After a complete TDS request reaches the database engine SQL Server will create a task to handle the request. The list of requests in the server can be queried from sys.dm_exec_requests.
Tasks
The above mentioned task created to handle the request will represent the request from beginning till completion. For example if the request is a SQL Batch type request the task will represent the entire batch, not individual statements. Individual statements inside the SQL Batch will not create new tasks. Certain individual statements inside the batch may execute with parallelism (often referred to as DOP, Degree Of Parallelism) and in their case the task will spawn new sub-tasks for executing in parallel. If the request returns a result the batch is complete when the result is completely consumed by the client (eg. when you dispose the SqlDataReader). You can see the list of tasks in the server by querying sys.dm_os_tasks.

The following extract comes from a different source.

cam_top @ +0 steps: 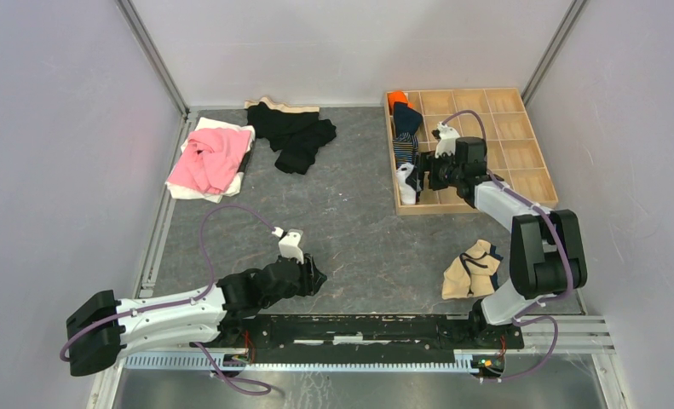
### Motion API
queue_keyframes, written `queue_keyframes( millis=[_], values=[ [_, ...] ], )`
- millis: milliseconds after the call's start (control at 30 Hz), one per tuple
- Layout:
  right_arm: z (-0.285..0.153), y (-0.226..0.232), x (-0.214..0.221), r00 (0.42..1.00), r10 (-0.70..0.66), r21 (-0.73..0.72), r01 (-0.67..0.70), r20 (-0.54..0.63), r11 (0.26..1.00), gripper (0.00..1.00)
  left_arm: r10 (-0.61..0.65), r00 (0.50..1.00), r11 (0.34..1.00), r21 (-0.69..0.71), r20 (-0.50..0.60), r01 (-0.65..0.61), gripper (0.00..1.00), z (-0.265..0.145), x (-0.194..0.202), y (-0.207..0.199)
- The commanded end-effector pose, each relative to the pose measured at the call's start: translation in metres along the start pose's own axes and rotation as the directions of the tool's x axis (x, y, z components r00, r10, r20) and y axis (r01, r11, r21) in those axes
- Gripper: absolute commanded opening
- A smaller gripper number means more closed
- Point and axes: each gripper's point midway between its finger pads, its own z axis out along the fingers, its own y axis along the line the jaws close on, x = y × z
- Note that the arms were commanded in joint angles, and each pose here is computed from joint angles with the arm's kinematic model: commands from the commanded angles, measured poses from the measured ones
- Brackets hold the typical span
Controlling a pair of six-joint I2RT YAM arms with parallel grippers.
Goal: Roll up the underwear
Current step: Place the underwear in the storage box.
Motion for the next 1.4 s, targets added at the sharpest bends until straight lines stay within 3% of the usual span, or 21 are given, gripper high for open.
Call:
queue_keyframes(
  millis=[0,100,767,1133,1233,1367],
  values=[
    [-0.012,0.013,-0.027,0.995,-0.011,-0.045,0.015,0.094,0.999,0.90,-0.063,0.998,0.997,0.036,0.029,0.062,0.49,0.001,-0.008,-0.010],
    [-0.011,0.020,-0.029,0.994,0.013,-0.073,-0.005,0.110,0.997,0.98,-0.065,0.997,0.997,0.037,0.030,0.064,0.49,0.002,-0.007,-0.010],
    [0.024,-0.004,-0.004,0.996,0.092,0.087,-0.093,0.015,0.992,0.93,-0.060,0.998,0.998,0.037,0.028,0.059,0.49,0.002,-0.007,-0.011],
    [0.034,0.001,-0.001,0.995,0.097,0.036,-0.098,0.029,0.995,0.51,-0.053,0.998,0.998,0.032,0.023,0.052,0.49,0.003,-0.007,-0.011],
    [0.037,-0.001,0.002,0.996,0.093,0.039,-0.093,0.019,0.995,0.48,-0.051,0.998,0.998,0.028,0.022,0.051,0.49,0.004,-0.006,-0.010],
    [0.036,-0.002,0.005,0.996,0.087,0.040,-0.087,0.017,0.995,0.36,-0.052,0.998,0.998,0.026,0.022,0.052,0.49,0.003,-0.006,-0.009]
  ],
)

When a new request reaches the server and the task is created to handle that request, in PENDING state. At this stage the server has no idea yet what the request actually is. The task has to start executing first, and for this the engine must assign a worker to it.
Workers
Workers are the thread pool of SQL Server. A number of workers is created initially at server start up and more can be created on-demand up to the configured max worker threads. Only workers execute code. Workers are waiting for PENDING tasks to become available (from requests coming into the server) and then each worker takes exactly one task and executes it. The worker is busy (occupied) until the task finishes completely. Tasks that are PENDING when there are no more available workers will have to wait until one of the executing (running) task completes and the worker that executed that task becomes available to execute another pending task. For a SQL batch request the worker that picks up that task will execute the entire SQL batch (every statement). This should settle the often asked question whether statements in a SQL batch (=> request => task => worker) can execute in parallel: no, as they are executed on a single thread (=> worker) then each statement must complete before the next one starts. For statements that internally use parallelism (DOP > 1) and create sub-tasks, each sub-task goes through exactly the same cycle: it is created as PENDING and a worker must pick it up and execute it (a different worker from the SQL batch worker, that is by definition occupied!). The lists and state of workers inside SQL Server can be seen by querying sys.dm_os_workers.
Parsing and Compilation
Once a task started executing a request the first thing it needs to do is to understand the content of the request. At this stage SQL Server will behave much like an interpreted language VM: the T-SQL text inside the request will be parsed and an abstract syntax tree will be created to represent the request. The entire request (batch) is parsed and compiled. If an error occurs at this stage, the requests terminates with a compilation error (the request is then complete, the task is done and the worker is free to pick up another pending task). SQL, and T-SQL, is a high end declarative language with extremely complex statements (think SELECT with several JOINs). Compilation of T-SQL batches does not result in executable code similar to native CPU instructions and not even similar to CLI instructions or JVM bytecode, but instead results primarily in data access plans (or query plans). These plans describe the way to open the tables and indexes, search and locate the rows of interest, and do any data manipulation as requested in the SQL batch. For instance a query plan will describe an access path like 'open index idx1 on table t, locate the row with the key 'k' and return the columns a and b'. As a side note: a common mistake done by developers is trying to come up with a single T-SQL query that cover many alternatives, usually by using clever expressions in the WHERE clause, often having many OR alternatives (eg. (COLUMN = @parameter OR @parameter IS NULL). For developers trying to keep things DRY and avoiding repetition are good practices, for SQL queries they are plain bad. The compilation has to come up with an access path that work for any value of the input parameters and the result is most often sub-optimal. I cannot close this side without urging you to read Dynamic Search Conditions in T-SQL if you want to learn more about this subject.
Optimization
Speaking of choosing an optimal data access path, this is the next stage in the lifetime of the request: optimization. In SQL, and in T-SQL, optimization means choosing the best the data access path from all the possible alternatives. Consider that if you have a simple query with join between two tables and each table has an additional index there are already 4 possible ways to access the data and the number of possibilities grows exponentially as the query complexity increases and more alternative access paths are available (basically, more indexes). Add to this that the JOIN can be done using various strategies (nested loop, hash, merge) and you’ll see why optimization is such an important concept in SQL. SQL Server uses a cost based optimizer, meaning that it will consider all (or at least many) of the possible alternatives, try to make an educated guess about the cost of each alternative, and then choose the one with the lowest cost. Cost is calculated primarily by considering the size of data that would have to be read by each alternative. In order to come up with these costs SQL Server needs to know the size of each table and the distribution of column values, which is are available from the statistics associated with the data. Other factors considered are the CPU consumption and the memory required for each plan alternative. Using formulas tuned over many years of experience all these factors are synthesized into a single cost value for each alternative and then the alternative with the lowest cost is chosen as the query plan to be used.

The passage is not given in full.